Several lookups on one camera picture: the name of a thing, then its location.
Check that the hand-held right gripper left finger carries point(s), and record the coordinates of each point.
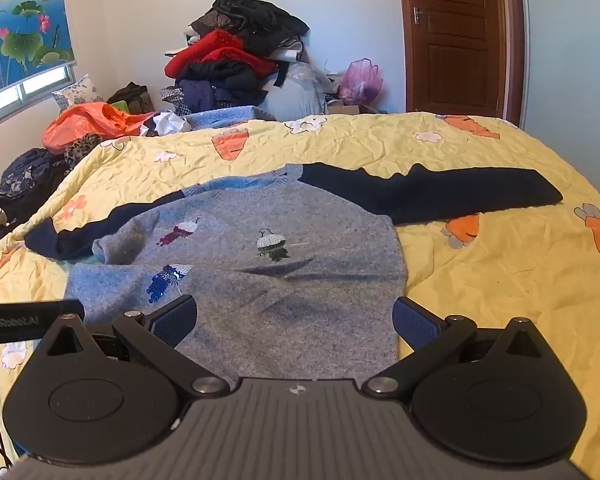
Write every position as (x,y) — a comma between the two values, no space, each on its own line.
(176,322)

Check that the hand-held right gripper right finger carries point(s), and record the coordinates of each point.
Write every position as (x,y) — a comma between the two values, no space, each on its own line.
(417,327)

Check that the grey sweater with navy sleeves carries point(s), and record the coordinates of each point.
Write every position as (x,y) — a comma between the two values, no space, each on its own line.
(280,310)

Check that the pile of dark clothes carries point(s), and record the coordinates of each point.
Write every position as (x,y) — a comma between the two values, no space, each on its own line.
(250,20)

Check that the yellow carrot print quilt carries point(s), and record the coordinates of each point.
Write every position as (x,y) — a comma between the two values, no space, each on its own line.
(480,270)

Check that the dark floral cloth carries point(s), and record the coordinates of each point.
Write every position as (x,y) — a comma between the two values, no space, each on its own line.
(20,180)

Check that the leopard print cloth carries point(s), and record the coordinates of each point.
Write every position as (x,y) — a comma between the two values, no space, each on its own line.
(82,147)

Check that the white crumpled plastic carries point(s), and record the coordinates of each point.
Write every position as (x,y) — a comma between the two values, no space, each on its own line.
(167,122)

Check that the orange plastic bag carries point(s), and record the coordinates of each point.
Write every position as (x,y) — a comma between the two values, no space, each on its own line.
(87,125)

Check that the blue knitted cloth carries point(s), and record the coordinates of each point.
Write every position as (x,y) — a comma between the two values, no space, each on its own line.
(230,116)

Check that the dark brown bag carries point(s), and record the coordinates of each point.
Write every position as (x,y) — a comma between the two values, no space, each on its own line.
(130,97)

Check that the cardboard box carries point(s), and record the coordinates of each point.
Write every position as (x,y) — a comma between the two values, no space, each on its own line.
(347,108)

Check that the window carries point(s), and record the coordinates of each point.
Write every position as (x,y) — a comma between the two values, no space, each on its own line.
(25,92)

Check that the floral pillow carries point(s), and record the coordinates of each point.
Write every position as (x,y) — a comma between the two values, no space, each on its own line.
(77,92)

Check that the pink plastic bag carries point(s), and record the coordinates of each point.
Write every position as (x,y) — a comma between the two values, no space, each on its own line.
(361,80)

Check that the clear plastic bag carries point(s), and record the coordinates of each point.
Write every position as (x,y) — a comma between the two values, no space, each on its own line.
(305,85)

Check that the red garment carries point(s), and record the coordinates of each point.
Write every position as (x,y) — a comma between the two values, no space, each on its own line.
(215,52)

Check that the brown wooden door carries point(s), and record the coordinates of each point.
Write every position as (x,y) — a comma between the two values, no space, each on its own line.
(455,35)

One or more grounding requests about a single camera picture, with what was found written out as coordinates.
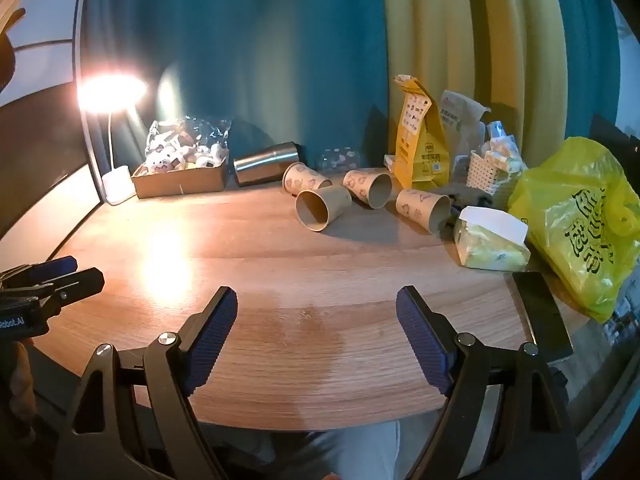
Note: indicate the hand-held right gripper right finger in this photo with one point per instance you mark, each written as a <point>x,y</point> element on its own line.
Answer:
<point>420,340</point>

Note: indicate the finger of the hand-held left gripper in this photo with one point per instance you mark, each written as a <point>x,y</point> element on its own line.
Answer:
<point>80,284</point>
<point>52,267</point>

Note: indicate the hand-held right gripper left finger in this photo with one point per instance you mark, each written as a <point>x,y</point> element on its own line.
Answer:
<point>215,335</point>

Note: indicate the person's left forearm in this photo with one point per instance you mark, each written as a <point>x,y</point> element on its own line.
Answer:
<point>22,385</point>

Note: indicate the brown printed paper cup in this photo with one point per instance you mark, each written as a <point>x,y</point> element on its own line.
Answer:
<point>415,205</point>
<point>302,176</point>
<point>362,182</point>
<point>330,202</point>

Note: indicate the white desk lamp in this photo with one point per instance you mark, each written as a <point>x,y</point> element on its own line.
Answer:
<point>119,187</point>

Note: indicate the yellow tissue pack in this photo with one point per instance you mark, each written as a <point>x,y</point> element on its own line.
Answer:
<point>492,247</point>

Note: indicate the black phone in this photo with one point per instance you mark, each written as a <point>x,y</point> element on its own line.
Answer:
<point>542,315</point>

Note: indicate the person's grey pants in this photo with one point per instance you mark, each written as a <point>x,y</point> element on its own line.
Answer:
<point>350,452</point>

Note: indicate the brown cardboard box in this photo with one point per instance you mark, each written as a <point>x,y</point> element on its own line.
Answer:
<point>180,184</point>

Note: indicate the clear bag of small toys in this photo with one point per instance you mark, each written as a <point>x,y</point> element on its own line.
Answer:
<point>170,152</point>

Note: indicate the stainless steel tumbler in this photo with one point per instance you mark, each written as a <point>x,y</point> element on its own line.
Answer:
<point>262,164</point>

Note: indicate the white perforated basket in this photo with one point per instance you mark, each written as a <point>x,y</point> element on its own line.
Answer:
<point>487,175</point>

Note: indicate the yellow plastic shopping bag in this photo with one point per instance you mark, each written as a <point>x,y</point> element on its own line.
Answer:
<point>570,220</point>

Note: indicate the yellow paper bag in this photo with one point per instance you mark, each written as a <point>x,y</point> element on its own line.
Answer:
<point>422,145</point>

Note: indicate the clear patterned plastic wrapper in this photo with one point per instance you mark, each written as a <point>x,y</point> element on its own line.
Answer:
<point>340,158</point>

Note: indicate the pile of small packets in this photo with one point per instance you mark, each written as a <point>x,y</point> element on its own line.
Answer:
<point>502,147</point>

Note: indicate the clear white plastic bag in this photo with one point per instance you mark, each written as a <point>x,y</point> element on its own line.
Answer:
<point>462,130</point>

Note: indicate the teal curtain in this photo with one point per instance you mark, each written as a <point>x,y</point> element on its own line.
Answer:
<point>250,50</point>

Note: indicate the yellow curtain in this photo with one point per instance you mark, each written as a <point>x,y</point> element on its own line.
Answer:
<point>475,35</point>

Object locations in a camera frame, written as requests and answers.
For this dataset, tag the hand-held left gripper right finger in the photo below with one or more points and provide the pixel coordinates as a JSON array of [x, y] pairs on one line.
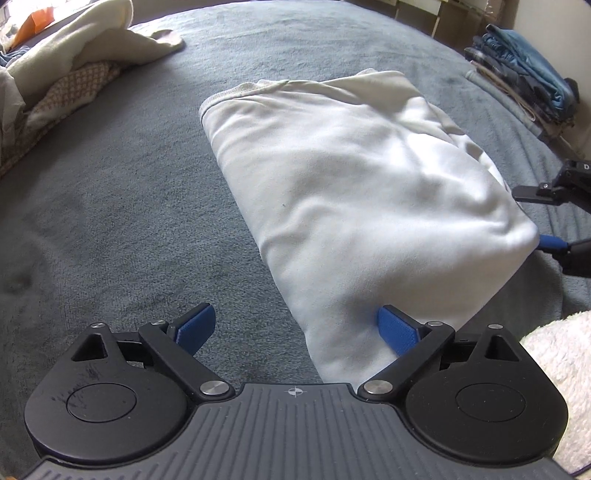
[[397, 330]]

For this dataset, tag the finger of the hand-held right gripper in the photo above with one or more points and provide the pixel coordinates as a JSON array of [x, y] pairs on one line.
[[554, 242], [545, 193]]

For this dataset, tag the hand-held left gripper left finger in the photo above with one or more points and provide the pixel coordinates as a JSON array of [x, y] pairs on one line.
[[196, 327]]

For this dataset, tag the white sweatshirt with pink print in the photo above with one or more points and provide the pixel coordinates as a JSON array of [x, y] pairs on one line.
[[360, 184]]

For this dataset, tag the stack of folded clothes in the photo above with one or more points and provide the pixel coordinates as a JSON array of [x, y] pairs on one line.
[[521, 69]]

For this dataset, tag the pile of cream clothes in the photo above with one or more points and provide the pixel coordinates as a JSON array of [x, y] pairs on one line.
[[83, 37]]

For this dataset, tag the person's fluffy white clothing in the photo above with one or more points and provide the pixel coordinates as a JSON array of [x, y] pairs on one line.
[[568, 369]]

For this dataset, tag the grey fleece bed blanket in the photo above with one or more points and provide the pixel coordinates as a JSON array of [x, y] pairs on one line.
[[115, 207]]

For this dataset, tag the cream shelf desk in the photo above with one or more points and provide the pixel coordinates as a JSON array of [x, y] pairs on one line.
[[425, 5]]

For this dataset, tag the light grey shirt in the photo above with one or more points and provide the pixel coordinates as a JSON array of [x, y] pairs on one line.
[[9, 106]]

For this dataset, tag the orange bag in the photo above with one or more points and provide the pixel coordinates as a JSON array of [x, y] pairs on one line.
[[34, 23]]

========================================

EXERCISE AIM →
Look back at the entries above. Retype the line with "Check that the dark brown", the line with "Check that the cardboard", and all lines in between.

SOLUTION TO THIS TASK →
Check that the dark brown bag carries point(s), and record the coordinates of each point.
Write every position as (x,y) — a comma between the two values, no space, each on its own line.
(130,97)

Check that the cardboard box carries point(s), and record the coordinates of each point.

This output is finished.